Mas a Companhia das Índias Orientais pôs fim à liberdade dos tecelões para vender seu produto a outros mercadores e, dessa forma, esmagou a limitada, mas importante, autonomia de mercado que eles vinham preservando. Impôs preços 40% mais baixos do que o valor de mercado no período e os aplicou usando a violência e sentenças de prisão. Muitos dos tecelões caíram em desespero. Um relato menciona o caso de tecelões de seda que preferiram cortar seus polegares a se verem forçados a tecer sob as condições impostas pela companhia.
À medida que a companhia se transformava de modesta empreitada comercial em poderosa máquina corporativa, os sistemas de controle e gestão desenvolvidos se provavam completamente inadequados para lidar com as novas responsabilidades que ela tinha de enfrentar. Nas palavras de Philip Francis, um de seus principais críticos, em lugar de procurar "lucros moderados, mas permanentes", a companhia irresponsavelmente decidiu obter "retornos imediatos e excessivos".
A corrupção assumiu proporções epidêmicas e a especulação com suas ações escapou ao controle, estimulada por operações promovidas a mando de Clive e outros executivos, que abusavam de seus acessos a informações privilegiadas.
Na história das crises financeiras, a bolha da Companhia dos Mares do Sul é muitas vezes mencionada como o único crash digno de nota antes da era moderna. Mas a Companhia das Índias Orientais também engendrou seu boom de ações, encerrado por uma queda na Bolsa que abalou o mundo inteiro. As ações da empresa dobraram de valor nos dez anos que se seguiram à batalha de Palashi, estimuladas por aquisições cada vez mais extraordinárias, como a tomada de controle de todo o sistema tributário de Bengala, em 1765.
Em Londres, a administração e os acionistas da empresa lutaram pelo controle de uma máquina de dinheiro que, acreditavam, poderia continuar propiciando retornos ilimitados.
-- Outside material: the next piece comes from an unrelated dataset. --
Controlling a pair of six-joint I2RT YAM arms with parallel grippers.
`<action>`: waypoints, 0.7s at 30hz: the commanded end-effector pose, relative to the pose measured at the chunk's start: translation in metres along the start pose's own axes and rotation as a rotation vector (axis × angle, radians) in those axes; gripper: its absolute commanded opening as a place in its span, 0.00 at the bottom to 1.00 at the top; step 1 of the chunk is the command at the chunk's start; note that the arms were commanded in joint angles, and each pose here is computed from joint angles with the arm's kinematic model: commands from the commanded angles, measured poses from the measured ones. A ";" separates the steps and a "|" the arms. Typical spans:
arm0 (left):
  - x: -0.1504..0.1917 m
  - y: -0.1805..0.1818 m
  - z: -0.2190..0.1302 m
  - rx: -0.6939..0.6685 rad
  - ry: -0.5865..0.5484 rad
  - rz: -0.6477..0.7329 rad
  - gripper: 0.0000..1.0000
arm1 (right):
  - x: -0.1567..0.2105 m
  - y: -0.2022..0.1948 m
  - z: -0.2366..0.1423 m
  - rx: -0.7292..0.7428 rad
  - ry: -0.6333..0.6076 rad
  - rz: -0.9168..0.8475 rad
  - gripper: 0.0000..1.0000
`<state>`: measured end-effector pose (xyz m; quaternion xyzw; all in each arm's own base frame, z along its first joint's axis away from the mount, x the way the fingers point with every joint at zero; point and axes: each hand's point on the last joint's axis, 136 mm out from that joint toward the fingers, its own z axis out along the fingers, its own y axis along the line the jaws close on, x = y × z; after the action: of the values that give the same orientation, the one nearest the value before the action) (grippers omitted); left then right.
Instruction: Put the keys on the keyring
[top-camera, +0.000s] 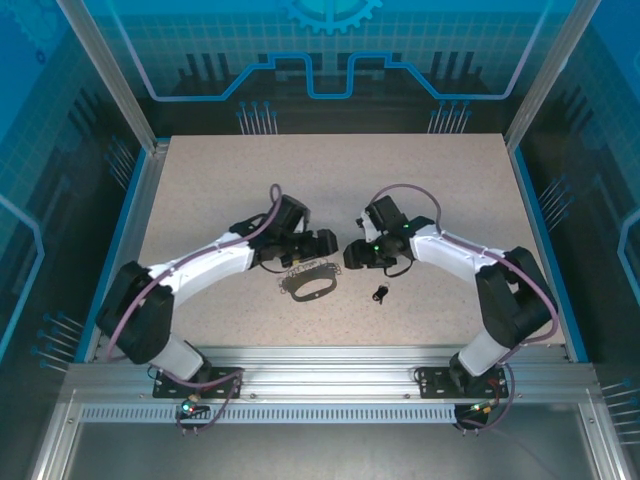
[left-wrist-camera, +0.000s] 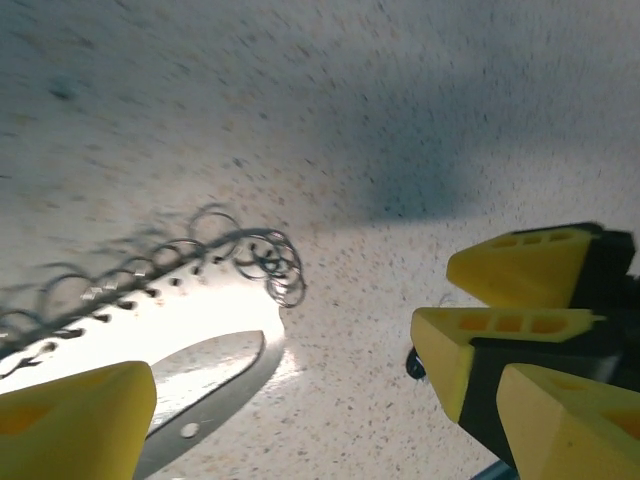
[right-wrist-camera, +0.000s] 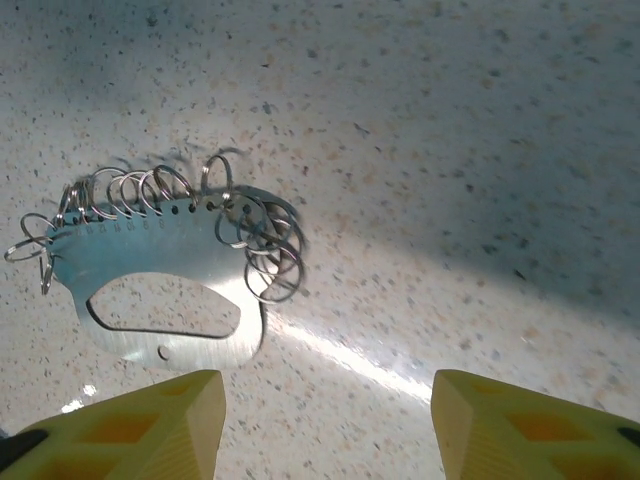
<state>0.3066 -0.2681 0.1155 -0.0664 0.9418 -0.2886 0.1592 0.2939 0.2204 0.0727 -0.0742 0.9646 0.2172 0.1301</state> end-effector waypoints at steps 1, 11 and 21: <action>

Multidões de especuladores apostaram na alta e na baixa das ações da companhia, e os acionistas votaram que o dividendo anual fosse duplicado de 6% para 12%, a fim de aproveitar a riqueza recentemente descoberta.
Essa espiral descontrolada de "cobiça infecciosa", para usar expressão empregada por Alan Greenspan, presidente do Banco Central dos EUA, dois séculos mais tarde, chegou ao fim em maio de 1769, quando notícias de uma retomada dos conflitos na Índia chegaram aos mercados de Londres. O preço das ações caiu 16% em apenas um mês e continuaria em baixa pelos próximos 15 anos, atingindo, em julho de 1784, seu ponto mais baixo, depois de uma queda de 55%.
Mas a tragédia humana estava apenas começando. Em Bengala, a monção anual havia começado com pesadas chuvas. Mas o que transformou o desastre natural em catástrofe foi a manipulação dos mercados locais de cereais por especuladores do leste da Índia, elevando os preços dos alimentos para além do alcance dos mais pobres. "Tão logo a temporada de seca prenunciou a escassez de arroz que se seguiria", afirma um relato de testemunha da situação, "nossos cavalheiros a serviço da Companhia começaram a comprar o máximo que podiam, o mais cedo possível"; a situação foi agravada pela decisão da companhia de elevar as alíquotas de impostos a fim de garantir que seus níveis de receita fossem mantidos.

Fome devastadora
As estimativas variam, mas até 10 milhões de pessoas podem ter morrido de fome. Quando a história real se tornou conhecida na Grã-Bretanha, surgiu um furor no país quanto à negligência da companhia. As fortunas da empresa entraram em séria decadência. Pelo final de 1772, ela estava, para todos os efeitos, falida. Uma queda final nas ações precipitou uma crise financeira que afetou toda a Europa e forçou a empresa, sempre implorando por resgate público, a se entregar ao governo.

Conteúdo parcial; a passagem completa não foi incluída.